Moulsdale resumed by observing that, when we preach security in a business, we're preaching to the choir—everyone knows we have to take appropriate security measures. But we don't always appreciate the consequences to compliance. These can be both large and surprising, given the complex cross-currents law and regulation have created. He reviewed several of these cross-currents.

Security law is often in tension with privacy law. Electronic monitoring laws—mostly drafted decades ago to cover things like wiretapping the Mob—will still affect what you can do in the way of monitoring. There are generally exceptions to restrictions on monitoring for service providers, but it's no longer clear, as networks are currently constituted, who counts as a service provider. Google? You, if you provide web access to your employees? And, of course, consent to monitor is a good thing to obtain, but even here jurisdictions differ: how many parties to an exchange must consent to monitoring?

Computer crime laws (like CFAA) also apply, and these, too, offer some contradictory guidelines awaiting Supreme Court resolution.

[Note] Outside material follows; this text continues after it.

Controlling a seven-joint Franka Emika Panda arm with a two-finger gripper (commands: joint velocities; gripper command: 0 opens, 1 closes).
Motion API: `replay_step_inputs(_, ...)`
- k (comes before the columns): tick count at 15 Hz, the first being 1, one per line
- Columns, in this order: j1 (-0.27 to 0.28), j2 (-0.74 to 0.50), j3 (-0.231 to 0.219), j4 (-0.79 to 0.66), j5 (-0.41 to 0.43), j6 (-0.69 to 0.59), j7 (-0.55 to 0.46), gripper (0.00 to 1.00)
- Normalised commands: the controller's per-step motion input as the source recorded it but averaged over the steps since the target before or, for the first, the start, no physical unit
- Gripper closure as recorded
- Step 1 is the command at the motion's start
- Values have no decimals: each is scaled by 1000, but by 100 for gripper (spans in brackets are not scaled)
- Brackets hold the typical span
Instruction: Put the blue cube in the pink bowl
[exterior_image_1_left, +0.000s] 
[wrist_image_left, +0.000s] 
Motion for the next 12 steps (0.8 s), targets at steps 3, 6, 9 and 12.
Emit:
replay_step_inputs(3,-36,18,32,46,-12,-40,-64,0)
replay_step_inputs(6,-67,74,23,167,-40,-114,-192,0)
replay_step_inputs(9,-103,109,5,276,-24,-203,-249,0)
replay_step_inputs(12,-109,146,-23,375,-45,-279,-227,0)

How do you address comingling of data on company and personal devices, he asked. Bring-your-own-device (BYOD) policies complicate these issues further. And, when you're buying products and services, are you complying with all applicable laws? Privacy tort laws bring exposure, as do employment and credit laws, which affect and limit what you can do in an insider threat program. So do Equal Employment Opportunity Commission guidance, state social media account laws, and National Labor Relations Board guidance.

Private contracts, often shaped by company culture, must also be considered in program development. Finally, of course, there are simple conflicts of law, especially internationally. Consider US-EU issues—we're no longer under Safe Harbor, but rather Privacy Shield. And Privacy Shield itself is no sure thing—it's under legal challenge inside the European Union.

Thus we see a legal and regulatory system that continues to evolve, and to grope toward generally acceptable and understood standards of care. Compliance with NISPOM Change 2 is a requirement for contractors with facilities clearances, but it probably also represents a prudent next step for business as a whole.

Follow-up: any advice for the perplexed?

We followed up this morning with Keith Moulsdale, asking him what a business should do, given the difficult and puzzling legal maze it must negotiate. He offered this advice:

"Indeed, the laws are complex and daunting.  If only the federal government would step in with an omnibus law and put us all out of our misery …. 

"In the meantime, the best advice for a small USA business is to keep in mind that written notice, coupled with express consent, can solve most (but not all) privacy-related risks arising from industry standard data security programs implemented in the workplace.  So, small businesses should adopt a written company-wide policy, signed by all employees, that creates a business-only workplace.  Generally speaking, that policy would: (a) designate company accounts + assets as non-personal; (b) limit business activities to non-personal accounts; and (c) give the employer the right to monitor, review and use all accounts and communications for security and other business purposes.  This policy would not likely protect employers against violations of certain employment-specific laws (like NLRB rules which prohibit spying on “protected and concerted” employee activities concerning the terms and conditions of employment, or employee-owned social media account laws), or applicable contracts (such as union contracts), but would likely do the trick with respect to claims based on privacy tort law, computer crime laws and electronic monitoring laws.

"Special scrutiny would need to be applied for any business with employees in other countries, but a recent ruling (on Jan. 12, 2016) by the EU Court of Human Rights gives me hope (Barbulescu v. Romania). In the case, the court ruled that monitoring personal messages on a work-related internet messaging account did not breach an employee’s right to privacy."